Cllr Frances Taylor also offered her support for the motion, emphasising the need for accessible, affordable, and regular public transport in the region. Councillor Alistair Neill backed the motion as well, stressing the importance of maintaining bus services for the communities around Gilwern, especially if the local GP surgery closes.

Cllr Ian Chandler not only supported the motion but went further, calling for an expansion of bus services in the region. He argued that the current level of service is insufficient to meet the needs of residents, particularly those who cannot drive due to age, disability, or financial constraints. Chandler also highlighted the environmental benefits of improved public transport, suggesting that better bus services could help reduce car usage and save the planet.

Monmouthshire's council members are now working closely with Transport for Wales, the Burns Delivery Unit, and local operators to explore opportunities to protect and improve service provision. These efforts include looking into the potential for changing bus timetables, creating additional network routes, and aligning the existing public bus operating model with the Welsh Government's proposed franchise model.

The united front presented by the Monmouthshire councillors demonstrates a strong commitment to addressing the challenges facing rural bus services and public transport as a whole. With continued collaboration and innovative solutions, the region may be able to not only protect but expand its public transport offerings, making them more accessible and appealing to residents.

Councillor Jan Butler stressed the importance of establishing an integrated network for Monmouthshire in conjunction with the South Wales Metro, pointing out the impact of insufficient public transport on residents' lives.

Councillor Butler highlighted the need for accessible transportation options for residents seeking employment or leisure opportunities in nearby cities like Cardiff. In addition, she called for a more comprehensive approach to transportation planning, citing the need for better train access in her ward, Goitre.

Councillor Louise Brown shared her support, emphasising the significance of bus services in rural areas, particularly for those without personal transport or on limited incomes.
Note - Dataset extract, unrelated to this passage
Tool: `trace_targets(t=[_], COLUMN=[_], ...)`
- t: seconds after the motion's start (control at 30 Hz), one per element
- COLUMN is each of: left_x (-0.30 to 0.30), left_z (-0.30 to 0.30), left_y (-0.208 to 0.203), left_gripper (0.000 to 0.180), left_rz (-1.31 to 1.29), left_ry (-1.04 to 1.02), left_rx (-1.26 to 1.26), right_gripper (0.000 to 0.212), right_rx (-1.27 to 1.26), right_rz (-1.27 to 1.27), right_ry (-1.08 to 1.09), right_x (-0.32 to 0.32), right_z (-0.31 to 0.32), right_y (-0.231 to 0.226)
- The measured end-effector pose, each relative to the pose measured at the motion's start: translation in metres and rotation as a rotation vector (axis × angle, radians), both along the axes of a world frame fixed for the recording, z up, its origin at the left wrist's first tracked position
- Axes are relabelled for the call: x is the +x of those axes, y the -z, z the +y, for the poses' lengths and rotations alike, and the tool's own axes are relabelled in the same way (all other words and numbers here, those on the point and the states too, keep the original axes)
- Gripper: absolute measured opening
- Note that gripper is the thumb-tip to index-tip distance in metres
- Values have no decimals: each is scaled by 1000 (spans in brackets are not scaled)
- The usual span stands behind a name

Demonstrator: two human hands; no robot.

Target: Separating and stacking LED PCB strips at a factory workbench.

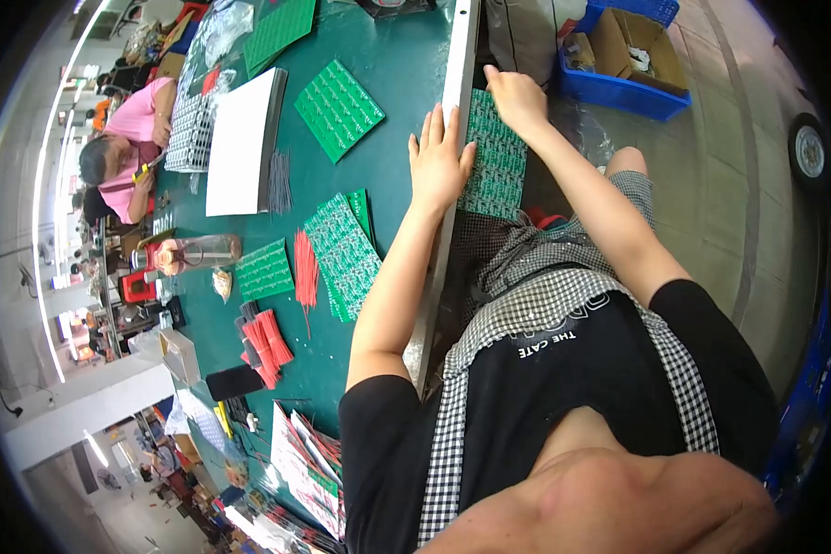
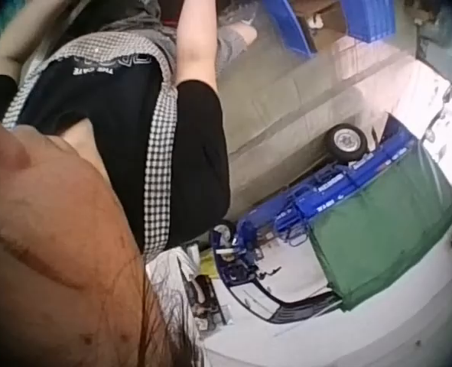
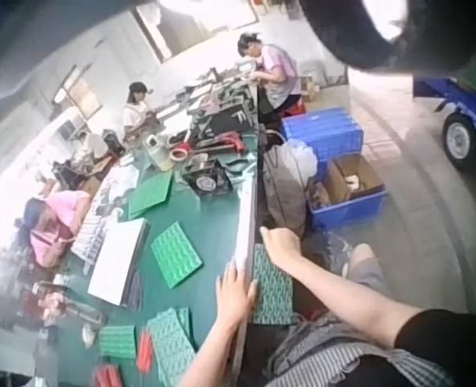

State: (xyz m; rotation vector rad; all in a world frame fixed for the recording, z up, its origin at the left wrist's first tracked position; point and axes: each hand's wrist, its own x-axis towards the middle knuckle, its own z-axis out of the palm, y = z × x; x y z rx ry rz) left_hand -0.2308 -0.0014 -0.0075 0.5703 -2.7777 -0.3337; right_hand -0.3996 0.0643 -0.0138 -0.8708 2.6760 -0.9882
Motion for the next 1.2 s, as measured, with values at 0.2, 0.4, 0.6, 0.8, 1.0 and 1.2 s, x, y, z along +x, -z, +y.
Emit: trace_targets(t=[0.2,0.4,0.6,0.8,1.0,1.2], left_x=[-3,-4,1,1,8,4], left_z=[1,-2,0,3,7,29], left_y=[3,3,2,-7,-13,-42], left_gripper=[60,60,63,71,51,26], left_rz=[9,34,-7,-8,89,139], left_ry=[15,28,-29,-20,30,12], left_rx=[-9,0,-25,69,-55,994], right_gripper=[60,61,54,51,55,55], right_rx=[-74,-325,-613,-975,-484,-344], right_rz=[-172,-116,-203,-718,-104,-70], right_ry=[356,305,366,200,218,56], right_x=[11,8,15,7,6,18], right_z=[-40,-50,-60,-48,-26,-5], right_y=[19,54,59,69,15,-37])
She also called for the continuation of emergency funding for public transportation and urged the Welsh Minister to protect existing services.

In his remarks, Councillor Armand Watts suggested that the Italian model of transportation could serve as an example for the Welsh Government. Despite Italy's love of cars, the country has a superior rail and bus infrastructure compared to Wales, which has seen a decline in train travel.
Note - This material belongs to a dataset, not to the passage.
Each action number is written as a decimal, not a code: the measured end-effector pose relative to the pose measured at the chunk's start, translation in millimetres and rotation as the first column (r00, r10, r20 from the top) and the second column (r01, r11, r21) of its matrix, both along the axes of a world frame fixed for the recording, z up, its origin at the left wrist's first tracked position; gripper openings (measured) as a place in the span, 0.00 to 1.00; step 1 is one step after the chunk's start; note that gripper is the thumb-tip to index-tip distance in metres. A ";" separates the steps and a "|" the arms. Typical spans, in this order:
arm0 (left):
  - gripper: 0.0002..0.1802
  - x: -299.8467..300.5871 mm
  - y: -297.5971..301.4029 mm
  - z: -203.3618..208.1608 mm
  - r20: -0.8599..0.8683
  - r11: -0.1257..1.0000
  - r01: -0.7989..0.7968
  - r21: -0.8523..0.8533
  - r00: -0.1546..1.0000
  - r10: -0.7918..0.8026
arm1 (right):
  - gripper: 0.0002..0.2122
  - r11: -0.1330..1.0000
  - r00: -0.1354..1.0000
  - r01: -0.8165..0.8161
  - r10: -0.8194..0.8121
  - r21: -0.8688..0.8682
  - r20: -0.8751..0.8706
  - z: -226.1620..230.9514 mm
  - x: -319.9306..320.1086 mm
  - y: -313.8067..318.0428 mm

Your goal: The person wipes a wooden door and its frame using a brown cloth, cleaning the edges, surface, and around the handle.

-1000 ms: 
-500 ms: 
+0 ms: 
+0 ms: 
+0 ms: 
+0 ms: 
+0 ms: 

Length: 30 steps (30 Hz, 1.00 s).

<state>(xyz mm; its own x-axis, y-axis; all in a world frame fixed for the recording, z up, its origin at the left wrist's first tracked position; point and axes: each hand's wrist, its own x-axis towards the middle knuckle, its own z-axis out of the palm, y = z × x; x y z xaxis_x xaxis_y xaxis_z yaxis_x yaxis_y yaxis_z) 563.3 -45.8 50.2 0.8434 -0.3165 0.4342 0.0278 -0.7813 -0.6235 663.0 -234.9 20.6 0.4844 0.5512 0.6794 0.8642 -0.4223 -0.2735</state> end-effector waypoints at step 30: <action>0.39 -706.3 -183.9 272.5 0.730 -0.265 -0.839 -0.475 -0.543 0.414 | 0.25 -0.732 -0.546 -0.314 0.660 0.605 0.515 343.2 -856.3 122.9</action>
Councillor Catherine Fookes lamented the absence of a train station in the area, which closed in 1959 under a Tory government. As a result, she said, Monmouth residents rely heavily on buses. She called on the Welsh Government to reverse the funding decision and secure the future of local bus services.
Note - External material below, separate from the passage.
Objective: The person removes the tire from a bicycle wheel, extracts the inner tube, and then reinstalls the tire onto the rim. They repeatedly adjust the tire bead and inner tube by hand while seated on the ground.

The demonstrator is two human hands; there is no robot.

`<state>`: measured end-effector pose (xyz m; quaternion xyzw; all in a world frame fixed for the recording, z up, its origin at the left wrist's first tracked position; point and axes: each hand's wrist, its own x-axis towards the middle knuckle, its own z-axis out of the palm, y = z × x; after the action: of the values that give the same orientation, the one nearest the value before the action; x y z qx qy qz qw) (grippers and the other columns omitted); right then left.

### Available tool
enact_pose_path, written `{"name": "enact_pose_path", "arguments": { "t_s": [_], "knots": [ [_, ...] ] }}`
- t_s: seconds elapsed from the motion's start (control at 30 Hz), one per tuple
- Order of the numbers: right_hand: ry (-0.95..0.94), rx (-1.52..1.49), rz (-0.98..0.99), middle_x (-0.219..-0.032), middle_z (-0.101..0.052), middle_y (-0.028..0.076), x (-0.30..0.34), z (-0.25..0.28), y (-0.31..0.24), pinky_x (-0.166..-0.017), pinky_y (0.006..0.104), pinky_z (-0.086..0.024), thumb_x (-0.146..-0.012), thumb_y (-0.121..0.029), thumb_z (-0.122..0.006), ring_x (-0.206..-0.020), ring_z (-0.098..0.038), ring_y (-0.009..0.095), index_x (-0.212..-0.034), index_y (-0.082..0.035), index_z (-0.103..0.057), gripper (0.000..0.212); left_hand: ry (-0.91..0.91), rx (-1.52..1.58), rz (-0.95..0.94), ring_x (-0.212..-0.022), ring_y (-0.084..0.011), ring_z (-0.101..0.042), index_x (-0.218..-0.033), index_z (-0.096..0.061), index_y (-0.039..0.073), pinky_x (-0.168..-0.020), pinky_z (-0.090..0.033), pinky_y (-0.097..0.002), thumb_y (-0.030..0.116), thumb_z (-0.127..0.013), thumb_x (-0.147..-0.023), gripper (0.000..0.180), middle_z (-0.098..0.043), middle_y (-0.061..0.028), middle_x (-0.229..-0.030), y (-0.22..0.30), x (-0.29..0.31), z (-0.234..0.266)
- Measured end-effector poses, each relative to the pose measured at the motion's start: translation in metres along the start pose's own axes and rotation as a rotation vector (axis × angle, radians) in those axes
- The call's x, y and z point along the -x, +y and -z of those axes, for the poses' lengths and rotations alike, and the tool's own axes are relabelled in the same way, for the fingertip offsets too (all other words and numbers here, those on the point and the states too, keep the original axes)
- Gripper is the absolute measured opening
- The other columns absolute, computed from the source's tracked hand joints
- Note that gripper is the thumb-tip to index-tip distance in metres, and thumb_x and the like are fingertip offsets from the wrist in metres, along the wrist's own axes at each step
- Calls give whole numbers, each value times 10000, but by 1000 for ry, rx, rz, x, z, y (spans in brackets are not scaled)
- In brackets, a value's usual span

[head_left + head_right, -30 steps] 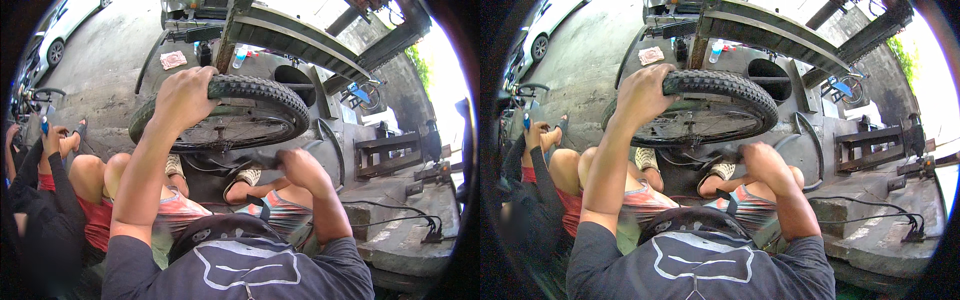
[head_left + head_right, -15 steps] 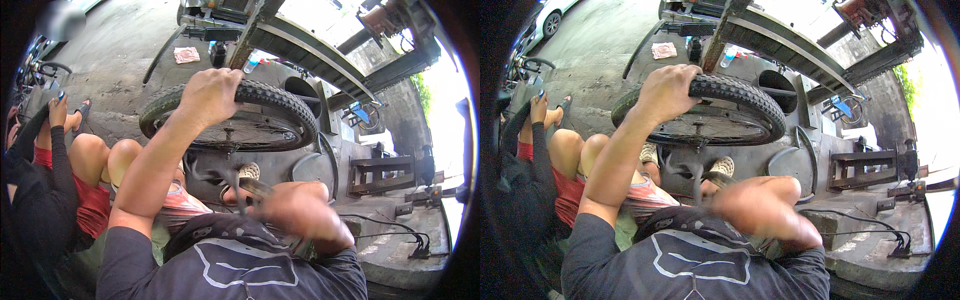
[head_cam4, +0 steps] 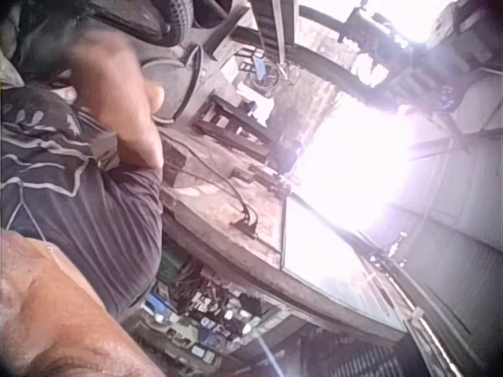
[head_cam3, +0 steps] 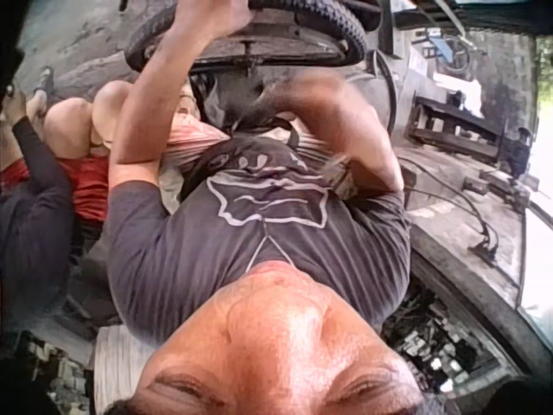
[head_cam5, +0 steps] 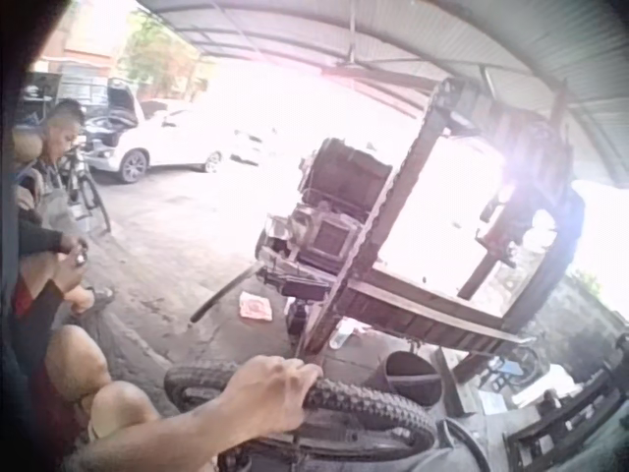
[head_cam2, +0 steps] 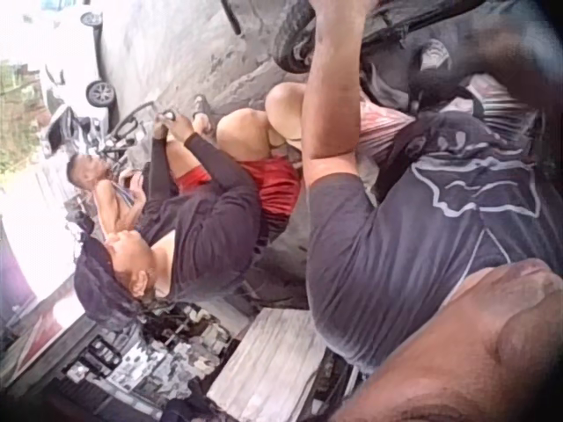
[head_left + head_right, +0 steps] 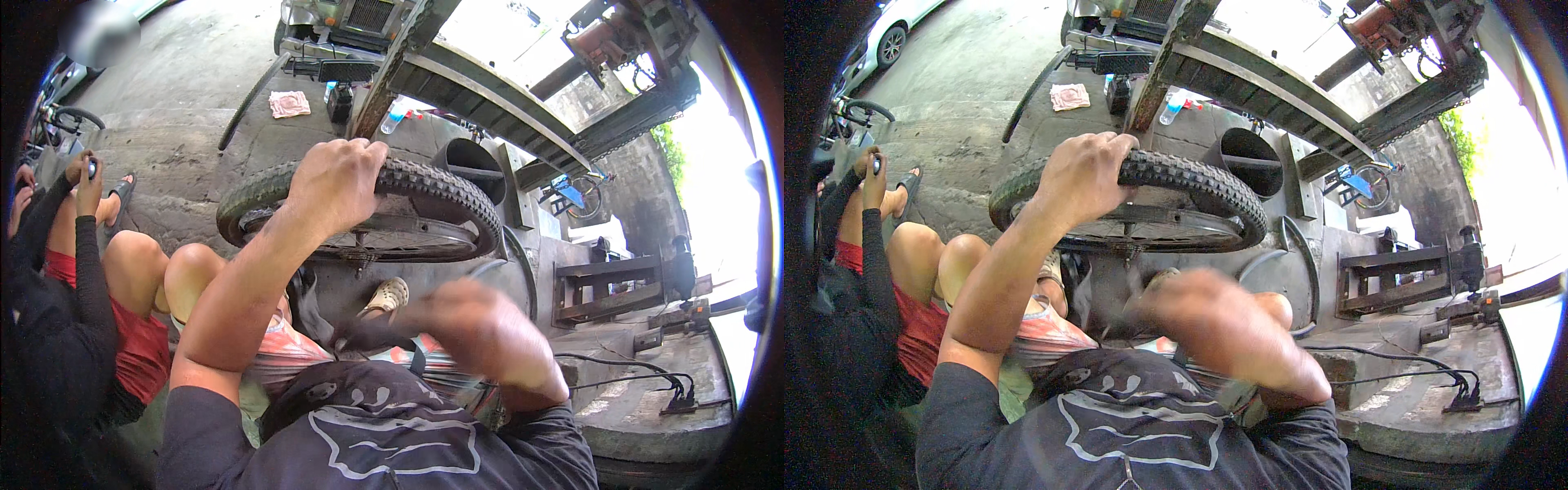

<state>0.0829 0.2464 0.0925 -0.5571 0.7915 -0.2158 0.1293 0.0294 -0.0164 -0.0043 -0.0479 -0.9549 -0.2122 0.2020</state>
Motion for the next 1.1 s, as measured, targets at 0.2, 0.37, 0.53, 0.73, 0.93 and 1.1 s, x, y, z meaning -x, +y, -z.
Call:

Councillor Emma Bryn echoed Fookes' sentiments, emphasising that incorporating sustainable and active travel in the administration's plans could help tackle transport poverty and improve health outcomes, social isolation, and loneliness. Bryn gave her full support to the motion.

Councillor Peter Strong brought attention to the connections between public transport and poverty, arguing that good bus services are essential for those seeking employment and escaping poverty. He urged the council to prioritise combatting poverty by improving and expanding the bus network.

Councillor Richard John concluded the session by thanking all participants for their contributions and expressing gratitude for the cross-party consensus on the issue. He hoped that the council could send a clear message to the Welsh Government about the importance of bus services in their communities.